Re-casting, re-ripping, again and again.
And my brother granted me…well, one turn in twenty.
I had given our porthole fishery the thing it lacked:
…a purpose!
I don’t think we ever hooked a pea-pod;
I’m not sure we ever could.
But little boys dream big dreams.
And I never felt closer to my big brother,
Than when I was standing at that giant porthole,
Fishing for forbidden fruit from the garden of eatin’.
A picket fence on that large, corner lot.
Picketed down the football-field length,
Turned, and ran on still more,
Into the distance.
A white picket fence! Imagine!
A Tom Sawyer picket fence!
Very high… very long!
One day’s pre-school escape Found Mum white-washing the pickets! Too good to be true! (Well, she was painting it really – but…close enough.) “Can I help?” But she said no. She said I was too young. She broke my heart. “Please let me help, I’ve got to help.” Please let me be Tom Sawyer. Let me white-wash my picket fence! I’ll paint that fence all the way to the corner, Then around, and on …and on. “I’ll do it all, Mum! You won’t have to.” It’ll take about ten minutes. She gave in, as mothers do.

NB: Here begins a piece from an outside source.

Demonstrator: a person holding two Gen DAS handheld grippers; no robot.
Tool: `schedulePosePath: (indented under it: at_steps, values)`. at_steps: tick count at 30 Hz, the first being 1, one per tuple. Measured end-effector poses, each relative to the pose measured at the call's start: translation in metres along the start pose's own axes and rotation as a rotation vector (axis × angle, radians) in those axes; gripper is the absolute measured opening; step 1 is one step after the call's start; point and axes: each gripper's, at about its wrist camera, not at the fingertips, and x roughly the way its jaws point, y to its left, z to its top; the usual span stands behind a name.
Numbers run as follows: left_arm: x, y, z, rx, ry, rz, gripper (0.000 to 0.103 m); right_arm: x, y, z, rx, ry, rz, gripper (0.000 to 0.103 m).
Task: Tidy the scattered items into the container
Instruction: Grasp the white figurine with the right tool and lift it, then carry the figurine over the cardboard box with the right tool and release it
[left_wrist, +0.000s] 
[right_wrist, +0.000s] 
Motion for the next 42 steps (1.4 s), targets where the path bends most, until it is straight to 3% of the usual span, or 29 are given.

I lifted that brush – it was surprisingly heavy, And I slopped that paint on that first picket, But the roughened wood rebelled! Brush refusing to glide. Out of paint, I dipped for more. This time, loading not just the bristles ..,.but the handle, too, Stroking higher and higher. Okay, I left a hole or two, But, in other places, The paint was two inches thick, And that made up for it. Protesting arm painted more paint on that stubborn picket, That wide, tall, long, large, spacious…eternal picket, That picket, which reached so high….
White paint ran down my arm, White puddles on the grass, And, still that picket climbed into the sky (…was it growing?) I wiped my brow with my painty hand, And painted some more…. And I did it! I had that …picky …picket …painted, yes! “You’ve got to do the edges, too,” she said, “And the cross bar, and the back.” I ran off to play….
An enormous apple tree smothered the yard, With girth of trunk – a trunk like a wall. And leaves that filled the universe, On branches like great arms reaching, reaching…. We were playing in the yard, my brother and I. “Bet I can throw this dart all the way..., All the way over the very top!” he bragged. Ha! No-one could throw a dart so high, Over those leaves, that far through the sky. So he threw it.
I stood and watched this silver missile, This dart that was climbing and gently curving. This rocket that was launched …higher and higher. I think he did it! I think it reached the very heavens, Above that great tree of apples, Full of forbidden fruit. It was the first sin that I can remember, An original sin: his throwing that dart, For it started to come back down. Everything has to come back down. It started curving back down, And I watched it coming.
Schwunk! It buried itself right into my shoulder, That straight silver serpent stuck in my shoulder. It buried itself right to that round lumpy part. (Boy, I got my inoculation that year!) I think I cried; I probably cried. Perhaps I screamed (but it didn’t hurt). Something brought Dad running, Running out of that great, white, four-story house, Running out of that huge, white-washed barn, Running with his belt.
“Graeme? Graeme, where art thou?” And he beat my brother, Beat him for his thoughtlessness, Beat him because the dart was four inches from my head, And it scared him, Beat him for his original sin, He beat him for hours, maybe days.... All the way to the end of that memory. And threw him out of the Garden. I don’t want to think about that anymore; It’s too scary. I lost my innocence in that garden.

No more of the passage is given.